A crusader is exactly what Nevada colleges need. The state’s graduation rates are significantly lower than the national average. “We have a culture that doesn’t understand the need for education,” he says. “When a kid can make $1,000 a week waiting tables, he says, ‘Why should I go to college?’ What he can’t foresee is that he might not want to wait tables his entire life.” It doesn’t help that the state doesn’t offer financial aid programs. 

But Rogers is focused on bringing change. To motivate the best and brightest, he is putting effort into fighting budget cuts. “Our governor wants to cut it by 36 percent because we have too many high-priced educators,” he says. “We might as well close up shop if we do that. Educators are kind, sweet, passive people. We have to fight and publicize ourselves, not hide.

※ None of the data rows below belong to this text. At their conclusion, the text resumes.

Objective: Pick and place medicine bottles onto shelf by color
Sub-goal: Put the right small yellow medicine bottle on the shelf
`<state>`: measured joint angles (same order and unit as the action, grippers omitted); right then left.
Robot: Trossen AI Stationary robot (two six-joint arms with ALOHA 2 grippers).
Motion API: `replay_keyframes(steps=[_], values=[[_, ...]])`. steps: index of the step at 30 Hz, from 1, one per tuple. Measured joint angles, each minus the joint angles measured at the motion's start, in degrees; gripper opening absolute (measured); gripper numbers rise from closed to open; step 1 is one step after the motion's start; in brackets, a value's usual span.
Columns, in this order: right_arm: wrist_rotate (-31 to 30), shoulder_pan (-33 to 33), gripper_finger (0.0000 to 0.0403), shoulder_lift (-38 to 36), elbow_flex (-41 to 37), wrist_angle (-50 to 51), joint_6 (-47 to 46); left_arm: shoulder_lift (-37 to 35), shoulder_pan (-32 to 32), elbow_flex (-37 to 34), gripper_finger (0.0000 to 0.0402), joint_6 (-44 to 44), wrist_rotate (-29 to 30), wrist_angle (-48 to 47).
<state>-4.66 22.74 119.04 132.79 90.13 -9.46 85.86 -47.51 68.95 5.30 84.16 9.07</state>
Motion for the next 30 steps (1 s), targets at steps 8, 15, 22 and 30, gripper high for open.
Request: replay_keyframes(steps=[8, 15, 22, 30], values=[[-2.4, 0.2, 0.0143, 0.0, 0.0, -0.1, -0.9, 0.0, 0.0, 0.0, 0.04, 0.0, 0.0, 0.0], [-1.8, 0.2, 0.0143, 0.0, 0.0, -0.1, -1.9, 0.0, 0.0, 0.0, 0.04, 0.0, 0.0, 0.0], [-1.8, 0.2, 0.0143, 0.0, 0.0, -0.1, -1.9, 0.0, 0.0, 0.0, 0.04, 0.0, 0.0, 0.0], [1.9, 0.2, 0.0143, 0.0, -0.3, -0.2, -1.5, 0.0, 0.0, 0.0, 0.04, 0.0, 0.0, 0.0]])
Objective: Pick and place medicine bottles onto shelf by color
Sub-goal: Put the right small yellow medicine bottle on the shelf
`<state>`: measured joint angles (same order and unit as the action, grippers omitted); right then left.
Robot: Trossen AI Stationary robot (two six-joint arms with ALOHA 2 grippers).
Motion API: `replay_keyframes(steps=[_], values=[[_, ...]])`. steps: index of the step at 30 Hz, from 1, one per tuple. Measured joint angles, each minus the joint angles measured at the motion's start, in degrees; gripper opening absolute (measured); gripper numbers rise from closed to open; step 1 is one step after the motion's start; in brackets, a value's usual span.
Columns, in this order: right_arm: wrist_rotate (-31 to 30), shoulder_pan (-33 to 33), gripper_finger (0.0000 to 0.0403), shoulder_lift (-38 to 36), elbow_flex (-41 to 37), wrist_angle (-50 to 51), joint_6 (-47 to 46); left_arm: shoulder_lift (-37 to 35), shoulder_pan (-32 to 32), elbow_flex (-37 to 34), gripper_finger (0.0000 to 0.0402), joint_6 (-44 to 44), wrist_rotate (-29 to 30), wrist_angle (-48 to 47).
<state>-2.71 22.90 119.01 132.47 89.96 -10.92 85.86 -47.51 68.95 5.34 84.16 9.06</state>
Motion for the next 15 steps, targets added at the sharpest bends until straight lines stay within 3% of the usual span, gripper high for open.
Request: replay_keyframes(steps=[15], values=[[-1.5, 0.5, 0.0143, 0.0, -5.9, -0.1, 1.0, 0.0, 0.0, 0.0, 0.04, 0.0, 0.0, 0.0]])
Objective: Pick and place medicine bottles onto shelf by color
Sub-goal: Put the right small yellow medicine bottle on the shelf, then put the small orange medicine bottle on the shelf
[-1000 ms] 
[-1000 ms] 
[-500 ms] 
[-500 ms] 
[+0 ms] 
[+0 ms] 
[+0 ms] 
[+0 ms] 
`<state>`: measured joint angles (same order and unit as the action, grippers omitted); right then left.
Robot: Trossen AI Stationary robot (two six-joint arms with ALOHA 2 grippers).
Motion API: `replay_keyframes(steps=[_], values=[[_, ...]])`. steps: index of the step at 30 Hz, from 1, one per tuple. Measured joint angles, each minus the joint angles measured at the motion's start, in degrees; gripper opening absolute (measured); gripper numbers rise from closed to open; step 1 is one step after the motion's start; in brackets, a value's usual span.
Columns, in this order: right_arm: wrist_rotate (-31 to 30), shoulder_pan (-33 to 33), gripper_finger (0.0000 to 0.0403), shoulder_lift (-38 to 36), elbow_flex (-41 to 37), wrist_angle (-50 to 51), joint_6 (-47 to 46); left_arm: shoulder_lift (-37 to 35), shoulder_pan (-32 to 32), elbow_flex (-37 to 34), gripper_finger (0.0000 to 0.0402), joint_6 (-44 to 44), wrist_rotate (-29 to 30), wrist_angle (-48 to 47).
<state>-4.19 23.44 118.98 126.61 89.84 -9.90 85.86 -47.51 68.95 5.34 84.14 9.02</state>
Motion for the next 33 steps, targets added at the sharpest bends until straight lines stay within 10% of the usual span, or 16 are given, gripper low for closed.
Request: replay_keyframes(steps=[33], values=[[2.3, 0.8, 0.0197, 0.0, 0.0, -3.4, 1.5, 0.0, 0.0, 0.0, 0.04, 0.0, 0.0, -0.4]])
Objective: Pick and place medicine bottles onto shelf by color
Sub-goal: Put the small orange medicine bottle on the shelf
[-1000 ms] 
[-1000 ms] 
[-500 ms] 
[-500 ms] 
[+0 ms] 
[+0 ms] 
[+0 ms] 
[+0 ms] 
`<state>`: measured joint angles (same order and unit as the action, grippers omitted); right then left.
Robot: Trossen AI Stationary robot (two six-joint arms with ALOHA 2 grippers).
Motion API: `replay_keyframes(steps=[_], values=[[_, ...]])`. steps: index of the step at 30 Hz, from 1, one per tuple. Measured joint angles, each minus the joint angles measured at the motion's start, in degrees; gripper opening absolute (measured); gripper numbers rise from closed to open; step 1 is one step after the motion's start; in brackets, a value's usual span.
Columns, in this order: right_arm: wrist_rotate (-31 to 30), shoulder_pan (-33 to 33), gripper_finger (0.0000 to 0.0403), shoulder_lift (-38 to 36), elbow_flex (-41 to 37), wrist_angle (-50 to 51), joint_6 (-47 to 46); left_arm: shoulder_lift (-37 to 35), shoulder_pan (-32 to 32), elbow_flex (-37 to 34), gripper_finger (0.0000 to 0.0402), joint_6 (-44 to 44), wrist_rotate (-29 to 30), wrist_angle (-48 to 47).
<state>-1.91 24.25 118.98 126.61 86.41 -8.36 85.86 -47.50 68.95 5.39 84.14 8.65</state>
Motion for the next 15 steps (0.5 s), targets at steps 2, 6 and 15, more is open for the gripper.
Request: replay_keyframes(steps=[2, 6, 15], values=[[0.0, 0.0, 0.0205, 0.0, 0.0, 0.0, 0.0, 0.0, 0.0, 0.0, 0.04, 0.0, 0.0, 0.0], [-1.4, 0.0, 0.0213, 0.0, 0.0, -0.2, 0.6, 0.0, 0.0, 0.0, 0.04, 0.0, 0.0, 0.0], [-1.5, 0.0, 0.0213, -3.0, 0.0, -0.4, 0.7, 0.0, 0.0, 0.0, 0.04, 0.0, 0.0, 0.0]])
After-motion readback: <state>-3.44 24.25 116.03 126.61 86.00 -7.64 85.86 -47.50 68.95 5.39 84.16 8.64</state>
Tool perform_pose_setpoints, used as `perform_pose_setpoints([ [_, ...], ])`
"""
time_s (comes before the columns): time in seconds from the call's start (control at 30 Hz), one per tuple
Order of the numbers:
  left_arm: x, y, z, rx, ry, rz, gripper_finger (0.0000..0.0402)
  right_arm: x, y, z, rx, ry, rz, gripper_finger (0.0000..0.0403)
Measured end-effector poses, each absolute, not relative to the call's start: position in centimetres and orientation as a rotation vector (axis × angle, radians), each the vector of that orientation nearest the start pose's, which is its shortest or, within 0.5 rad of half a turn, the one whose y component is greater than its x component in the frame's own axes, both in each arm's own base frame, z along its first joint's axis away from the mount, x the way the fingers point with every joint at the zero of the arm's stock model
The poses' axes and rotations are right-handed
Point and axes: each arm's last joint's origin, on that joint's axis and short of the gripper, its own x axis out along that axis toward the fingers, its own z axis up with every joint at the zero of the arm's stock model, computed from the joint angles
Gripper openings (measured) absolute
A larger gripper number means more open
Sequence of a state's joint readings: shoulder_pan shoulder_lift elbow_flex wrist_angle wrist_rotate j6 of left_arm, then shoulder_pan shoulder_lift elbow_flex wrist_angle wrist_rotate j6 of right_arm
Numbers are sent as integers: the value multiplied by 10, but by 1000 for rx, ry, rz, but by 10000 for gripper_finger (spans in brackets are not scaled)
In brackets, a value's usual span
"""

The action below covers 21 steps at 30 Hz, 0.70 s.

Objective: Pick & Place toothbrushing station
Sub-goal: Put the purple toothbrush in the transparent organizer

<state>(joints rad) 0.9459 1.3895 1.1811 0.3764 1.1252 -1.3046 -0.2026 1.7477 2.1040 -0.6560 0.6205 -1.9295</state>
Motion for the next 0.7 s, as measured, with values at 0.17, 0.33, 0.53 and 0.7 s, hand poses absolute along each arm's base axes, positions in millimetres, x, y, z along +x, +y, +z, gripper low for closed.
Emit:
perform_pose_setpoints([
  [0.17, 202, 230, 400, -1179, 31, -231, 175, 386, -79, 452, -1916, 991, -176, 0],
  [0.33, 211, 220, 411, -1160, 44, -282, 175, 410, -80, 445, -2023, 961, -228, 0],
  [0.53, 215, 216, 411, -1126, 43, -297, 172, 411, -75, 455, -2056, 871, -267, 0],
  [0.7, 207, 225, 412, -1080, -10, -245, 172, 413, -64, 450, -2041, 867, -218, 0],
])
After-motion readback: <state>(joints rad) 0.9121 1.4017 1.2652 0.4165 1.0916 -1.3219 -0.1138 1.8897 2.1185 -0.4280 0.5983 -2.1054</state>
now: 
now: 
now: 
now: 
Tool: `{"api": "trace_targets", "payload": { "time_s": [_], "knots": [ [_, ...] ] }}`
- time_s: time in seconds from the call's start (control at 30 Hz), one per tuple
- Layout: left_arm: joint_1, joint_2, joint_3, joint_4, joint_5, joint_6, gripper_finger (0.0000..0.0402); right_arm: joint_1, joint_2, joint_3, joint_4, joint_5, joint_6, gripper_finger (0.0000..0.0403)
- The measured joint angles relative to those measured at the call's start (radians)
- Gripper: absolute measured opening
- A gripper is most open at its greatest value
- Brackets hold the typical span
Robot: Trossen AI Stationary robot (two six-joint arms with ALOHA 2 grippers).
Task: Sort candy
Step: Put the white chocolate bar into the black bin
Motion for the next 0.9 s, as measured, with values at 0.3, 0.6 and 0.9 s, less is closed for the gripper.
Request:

I’m creating scholarships to keep students here and trying to get the state to offer loan programs.”

To get his point across, Rogers is an aggressive self-promoter, speaking to any community organization that will listen, using Sunbelt’s Las Vegas station as a bully pulpit to deliver hard-hitting editorials. “Sensationalism doesn’t add to the culture of our community. I want our stations to be leaders in education news.”

He learned about the value of giving from his former law and business partner Louis Wiener. “We made a fortune as TV-station owners. He said I should figure out all my expenses and then decide how much I needed to maintain my desired lifestyle. Like him, I would give away the rest to education, since that’s what was responsible for our success.” 

That was 14 years ago. He and his wife, Beverly, have donated $500,000 every month over the past 10 years toward higher education across the country, including two ACLU fellowships and the largest gift ever to an American law school—$137 million to the University of Arizona. “My wife’s a flaming liberal, and so am I.” 

Rogers shrugs off the idea of being labeled a philanthropist. “There’s no such thing. People want a return on their investment. For instance, if you give money to a law school that ranks 50th, you want to know that with your donation, it will rise to 45. Or if your mother died from breast cancer, you want to know they’re going to use your money to find a cure. Nobody just gives money away.”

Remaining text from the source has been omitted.